“Reporting crime all the time is not a responsible or accurate reflection of life in our city and I am proud to work with a news team that wants to inform you, not scare you.” — Channel 24 anchor/managing editor Richard Ransom
Richard Ransom, who left his position at Memphis' top-rated WREG
, to join the news team at WATN Channel, 24 says he wants to break the cycle of "if it bleeds it leads" TV-journalism. In a brief but compelling interview with Smart City Memphis
, Ransom described lazy “crime all the time” coverage, as low-hanging fruit. "It also doesn’t reflect the city I know," he said. "It glorifies violence and can fuel racial stereotypes."
That all sounds good, and just about right, but can we expect real change?

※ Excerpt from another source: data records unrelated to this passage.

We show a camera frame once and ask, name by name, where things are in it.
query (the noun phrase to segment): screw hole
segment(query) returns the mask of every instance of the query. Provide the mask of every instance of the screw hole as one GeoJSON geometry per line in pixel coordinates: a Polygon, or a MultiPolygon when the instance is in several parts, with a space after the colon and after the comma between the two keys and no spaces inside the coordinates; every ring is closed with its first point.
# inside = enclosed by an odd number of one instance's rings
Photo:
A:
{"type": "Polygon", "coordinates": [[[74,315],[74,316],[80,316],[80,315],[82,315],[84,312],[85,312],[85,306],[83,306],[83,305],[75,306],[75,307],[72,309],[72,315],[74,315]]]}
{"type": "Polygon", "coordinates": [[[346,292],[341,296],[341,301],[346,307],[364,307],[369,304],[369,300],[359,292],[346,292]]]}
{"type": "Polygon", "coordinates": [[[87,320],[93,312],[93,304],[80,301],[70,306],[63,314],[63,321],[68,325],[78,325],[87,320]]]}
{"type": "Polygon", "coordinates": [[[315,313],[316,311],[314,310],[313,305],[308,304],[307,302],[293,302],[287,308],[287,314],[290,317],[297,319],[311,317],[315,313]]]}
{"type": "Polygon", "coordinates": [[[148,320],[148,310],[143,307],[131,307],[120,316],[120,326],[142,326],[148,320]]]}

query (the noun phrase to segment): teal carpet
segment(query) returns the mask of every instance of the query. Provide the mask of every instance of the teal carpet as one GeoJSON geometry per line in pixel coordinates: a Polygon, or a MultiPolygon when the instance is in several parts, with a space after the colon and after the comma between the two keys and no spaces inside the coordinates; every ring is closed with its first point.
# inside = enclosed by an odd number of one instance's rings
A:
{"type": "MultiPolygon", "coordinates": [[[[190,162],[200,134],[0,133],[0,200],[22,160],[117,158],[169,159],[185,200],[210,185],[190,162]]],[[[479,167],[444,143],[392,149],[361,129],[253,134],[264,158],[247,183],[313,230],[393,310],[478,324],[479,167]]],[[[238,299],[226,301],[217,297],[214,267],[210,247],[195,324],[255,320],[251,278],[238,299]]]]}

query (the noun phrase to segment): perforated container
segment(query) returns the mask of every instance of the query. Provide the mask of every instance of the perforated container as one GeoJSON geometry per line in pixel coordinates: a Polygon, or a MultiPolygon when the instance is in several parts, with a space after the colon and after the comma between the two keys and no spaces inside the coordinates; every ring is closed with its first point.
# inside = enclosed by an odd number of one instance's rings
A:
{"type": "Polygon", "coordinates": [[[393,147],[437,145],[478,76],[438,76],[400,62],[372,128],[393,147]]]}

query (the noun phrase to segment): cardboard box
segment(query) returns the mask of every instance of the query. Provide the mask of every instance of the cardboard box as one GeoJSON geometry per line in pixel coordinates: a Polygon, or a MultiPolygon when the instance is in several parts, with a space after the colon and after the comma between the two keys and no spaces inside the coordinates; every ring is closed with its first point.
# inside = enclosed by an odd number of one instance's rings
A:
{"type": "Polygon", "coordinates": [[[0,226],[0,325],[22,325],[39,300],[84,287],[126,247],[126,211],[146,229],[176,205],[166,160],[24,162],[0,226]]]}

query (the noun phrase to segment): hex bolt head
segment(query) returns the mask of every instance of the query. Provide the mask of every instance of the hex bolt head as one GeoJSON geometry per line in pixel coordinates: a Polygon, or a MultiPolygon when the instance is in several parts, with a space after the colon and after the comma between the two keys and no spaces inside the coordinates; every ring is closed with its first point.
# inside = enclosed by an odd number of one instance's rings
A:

"Based on our sample, WATN-24 (formerly WPTY) appears to have the highest percentage of mayhem in the Memphis market. In fact, among Memphis stations, Channel 24 seems to devote the least amount of time to news reporting." — Guns & Bunnies, a Memphis Flyer cover story from April, 2017.
Local Memphis 24 has little to lose with this experiment and everything gain. Judging by the results of a Memphis Flyer survey from earlier this year,
it was the station devoting the largest percentage of its time to crime reporting while producing the least amount of non-crime-related news content. It has also been a perennial cellar-dweller in the ratings game and any attempt to generate more relevant news programming would be a step in the right direction. A serious attempt to deemphasize crime in favor of useful news might even disrupt the local broadcast market.
Or it will prove once and for all that broadcast consumers prefer being entertained, enraged, and scared to being informed.